* **Items from a data source**:
★ ★ ★ ★

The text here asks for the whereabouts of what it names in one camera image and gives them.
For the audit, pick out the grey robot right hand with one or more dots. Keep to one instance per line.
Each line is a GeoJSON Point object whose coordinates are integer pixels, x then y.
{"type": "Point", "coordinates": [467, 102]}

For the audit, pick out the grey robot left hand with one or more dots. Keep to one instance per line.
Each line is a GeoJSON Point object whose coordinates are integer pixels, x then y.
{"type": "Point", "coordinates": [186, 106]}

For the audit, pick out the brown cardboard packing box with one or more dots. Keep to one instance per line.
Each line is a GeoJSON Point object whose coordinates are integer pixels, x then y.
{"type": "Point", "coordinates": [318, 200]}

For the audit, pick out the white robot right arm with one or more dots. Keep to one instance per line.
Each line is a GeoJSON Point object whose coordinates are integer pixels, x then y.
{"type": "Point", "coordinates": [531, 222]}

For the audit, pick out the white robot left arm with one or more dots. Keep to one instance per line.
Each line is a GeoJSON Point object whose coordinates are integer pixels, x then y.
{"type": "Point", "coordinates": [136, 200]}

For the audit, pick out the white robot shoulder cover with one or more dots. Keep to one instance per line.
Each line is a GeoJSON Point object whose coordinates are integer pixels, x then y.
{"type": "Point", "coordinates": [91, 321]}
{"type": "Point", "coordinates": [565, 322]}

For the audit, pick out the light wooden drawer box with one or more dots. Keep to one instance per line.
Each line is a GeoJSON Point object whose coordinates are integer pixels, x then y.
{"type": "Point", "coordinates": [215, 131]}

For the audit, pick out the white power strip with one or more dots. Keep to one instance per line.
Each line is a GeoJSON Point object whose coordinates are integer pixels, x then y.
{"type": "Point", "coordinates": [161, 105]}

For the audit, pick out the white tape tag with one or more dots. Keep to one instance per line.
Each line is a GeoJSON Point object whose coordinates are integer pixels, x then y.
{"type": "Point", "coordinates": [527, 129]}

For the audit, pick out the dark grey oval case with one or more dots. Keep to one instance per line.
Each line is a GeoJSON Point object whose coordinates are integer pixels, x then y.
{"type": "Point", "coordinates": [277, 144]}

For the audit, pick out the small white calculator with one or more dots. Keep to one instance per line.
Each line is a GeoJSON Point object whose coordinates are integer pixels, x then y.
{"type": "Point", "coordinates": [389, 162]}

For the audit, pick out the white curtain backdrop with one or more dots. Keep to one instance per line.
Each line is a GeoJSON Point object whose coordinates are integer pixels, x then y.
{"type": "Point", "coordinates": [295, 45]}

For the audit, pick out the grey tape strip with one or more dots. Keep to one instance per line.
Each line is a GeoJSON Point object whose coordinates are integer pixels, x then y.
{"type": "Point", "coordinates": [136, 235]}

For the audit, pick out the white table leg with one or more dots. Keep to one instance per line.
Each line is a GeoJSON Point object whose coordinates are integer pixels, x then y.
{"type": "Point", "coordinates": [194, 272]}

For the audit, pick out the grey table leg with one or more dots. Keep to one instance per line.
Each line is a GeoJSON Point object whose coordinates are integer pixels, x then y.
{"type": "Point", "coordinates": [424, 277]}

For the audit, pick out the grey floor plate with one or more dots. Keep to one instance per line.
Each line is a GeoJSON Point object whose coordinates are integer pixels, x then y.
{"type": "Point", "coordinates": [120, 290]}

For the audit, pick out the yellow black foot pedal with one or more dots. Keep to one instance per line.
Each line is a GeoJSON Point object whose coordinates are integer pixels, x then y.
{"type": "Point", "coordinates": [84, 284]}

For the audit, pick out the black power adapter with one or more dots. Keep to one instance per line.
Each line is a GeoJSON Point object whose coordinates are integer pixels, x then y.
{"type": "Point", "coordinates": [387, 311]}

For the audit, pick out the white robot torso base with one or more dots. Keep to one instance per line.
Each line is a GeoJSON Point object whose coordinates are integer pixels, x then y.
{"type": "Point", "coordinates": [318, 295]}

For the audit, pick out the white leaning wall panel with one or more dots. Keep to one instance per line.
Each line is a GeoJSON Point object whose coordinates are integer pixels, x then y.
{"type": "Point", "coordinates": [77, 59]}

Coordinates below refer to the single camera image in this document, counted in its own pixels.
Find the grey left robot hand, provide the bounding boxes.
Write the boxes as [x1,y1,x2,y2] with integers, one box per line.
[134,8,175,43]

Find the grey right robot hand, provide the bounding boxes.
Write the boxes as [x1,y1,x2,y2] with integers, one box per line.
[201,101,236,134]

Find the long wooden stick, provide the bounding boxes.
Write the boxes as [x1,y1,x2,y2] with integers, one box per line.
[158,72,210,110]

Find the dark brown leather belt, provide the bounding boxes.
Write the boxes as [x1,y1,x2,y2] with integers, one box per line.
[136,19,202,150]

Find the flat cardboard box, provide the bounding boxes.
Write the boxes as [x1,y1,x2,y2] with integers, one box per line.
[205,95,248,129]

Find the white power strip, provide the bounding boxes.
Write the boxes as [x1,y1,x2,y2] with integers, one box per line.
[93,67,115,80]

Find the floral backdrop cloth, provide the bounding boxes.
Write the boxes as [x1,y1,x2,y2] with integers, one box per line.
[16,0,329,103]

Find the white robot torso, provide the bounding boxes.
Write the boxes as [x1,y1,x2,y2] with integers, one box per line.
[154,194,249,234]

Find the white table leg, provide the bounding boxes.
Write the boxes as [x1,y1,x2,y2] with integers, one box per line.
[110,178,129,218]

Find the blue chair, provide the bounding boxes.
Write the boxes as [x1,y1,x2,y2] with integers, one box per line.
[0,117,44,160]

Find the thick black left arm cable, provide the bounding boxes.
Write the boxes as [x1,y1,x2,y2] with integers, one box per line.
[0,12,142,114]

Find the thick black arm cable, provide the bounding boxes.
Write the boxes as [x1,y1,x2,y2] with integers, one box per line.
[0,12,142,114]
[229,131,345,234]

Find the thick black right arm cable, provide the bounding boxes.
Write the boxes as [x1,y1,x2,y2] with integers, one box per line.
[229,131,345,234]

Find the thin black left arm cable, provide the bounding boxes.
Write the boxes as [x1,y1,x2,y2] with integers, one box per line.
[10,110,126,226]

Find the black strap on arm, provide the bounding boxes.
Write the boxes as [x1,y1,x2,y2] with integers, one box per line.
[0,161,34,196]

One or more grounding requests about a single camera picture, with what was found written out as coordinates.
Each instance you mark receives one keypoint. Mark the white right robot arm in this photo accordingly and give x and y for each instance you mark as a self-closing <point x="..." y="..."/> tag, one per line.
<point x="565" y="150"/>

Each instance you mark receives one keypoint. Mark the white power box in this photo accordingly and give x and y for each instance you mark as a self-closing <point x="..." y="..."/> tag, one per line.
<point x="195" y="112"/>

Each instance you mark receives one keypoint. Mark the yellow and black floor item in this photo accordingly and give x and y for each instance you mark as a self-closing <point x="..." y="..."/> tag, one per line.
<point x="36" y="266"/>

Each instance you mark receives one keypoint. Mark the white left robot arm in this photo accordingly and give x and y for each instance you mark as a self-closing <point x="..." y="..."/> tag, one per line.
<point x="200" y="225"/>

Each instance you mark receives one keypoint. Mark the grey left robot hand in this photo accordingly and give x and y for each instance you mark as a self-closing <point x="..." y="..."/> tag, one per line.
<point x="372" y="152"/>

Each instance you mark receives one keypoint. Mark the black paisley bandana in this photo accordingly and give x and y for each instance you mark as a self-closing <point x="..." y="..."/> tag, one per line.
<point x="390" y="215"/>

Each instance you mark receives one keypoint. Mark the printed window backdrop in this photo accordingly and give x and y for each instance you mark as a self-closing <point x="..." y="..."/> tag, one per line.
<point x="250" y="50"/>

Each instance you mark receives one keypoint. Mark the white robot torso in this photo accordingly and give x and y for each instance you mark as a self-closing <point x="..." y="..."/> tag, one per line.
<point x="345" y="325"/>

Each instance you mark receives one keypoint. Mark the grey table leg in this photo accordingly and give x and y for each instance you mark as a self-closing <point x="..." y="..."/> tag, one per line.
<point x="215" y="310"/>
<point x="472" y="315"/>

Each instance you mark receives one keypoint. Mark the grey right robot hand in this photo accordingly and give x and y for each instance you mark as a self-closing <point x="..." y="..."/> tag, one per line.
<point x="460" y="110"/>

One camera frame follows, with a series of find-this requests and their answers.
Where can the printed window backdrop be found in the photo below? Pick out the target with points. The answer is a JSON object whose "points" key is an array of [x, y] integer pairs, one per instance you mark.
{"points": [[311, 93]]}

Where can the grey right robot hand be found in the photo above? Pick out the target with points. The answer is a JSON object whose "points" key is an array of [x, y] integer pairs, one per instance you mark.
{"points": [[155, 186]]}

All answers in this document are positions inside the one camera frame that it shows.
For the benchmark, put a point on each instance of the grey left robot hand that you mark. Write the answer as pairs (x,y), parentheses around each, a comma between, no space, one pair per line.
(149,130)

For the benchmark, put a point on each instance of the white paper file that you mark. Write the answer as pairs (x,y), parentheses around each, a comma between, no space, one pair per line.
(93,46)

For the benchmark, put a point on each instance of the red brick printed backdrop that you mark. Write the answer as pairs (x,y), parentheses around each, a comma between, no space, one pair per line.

★ ★ ★ ★

* **Instructions for the task**:
Using the entries above, repeat only the lines from the one containing "For the audit, pick out the white curtain" through the one containing "For the audit, pick out the grey tape", end lines included.

* **Task output**:
For the audit, pick out the white curtain backdrop with one or more dots. Keep to one instance per line.
Each line is a GeoJSON Point object whose coordinates are integer pixels, x then y.
{"type": "Point", "coordinates": [295, 45]}

For the audit, pick out the grey tape strip with one or more dots. Keep to one instance per line.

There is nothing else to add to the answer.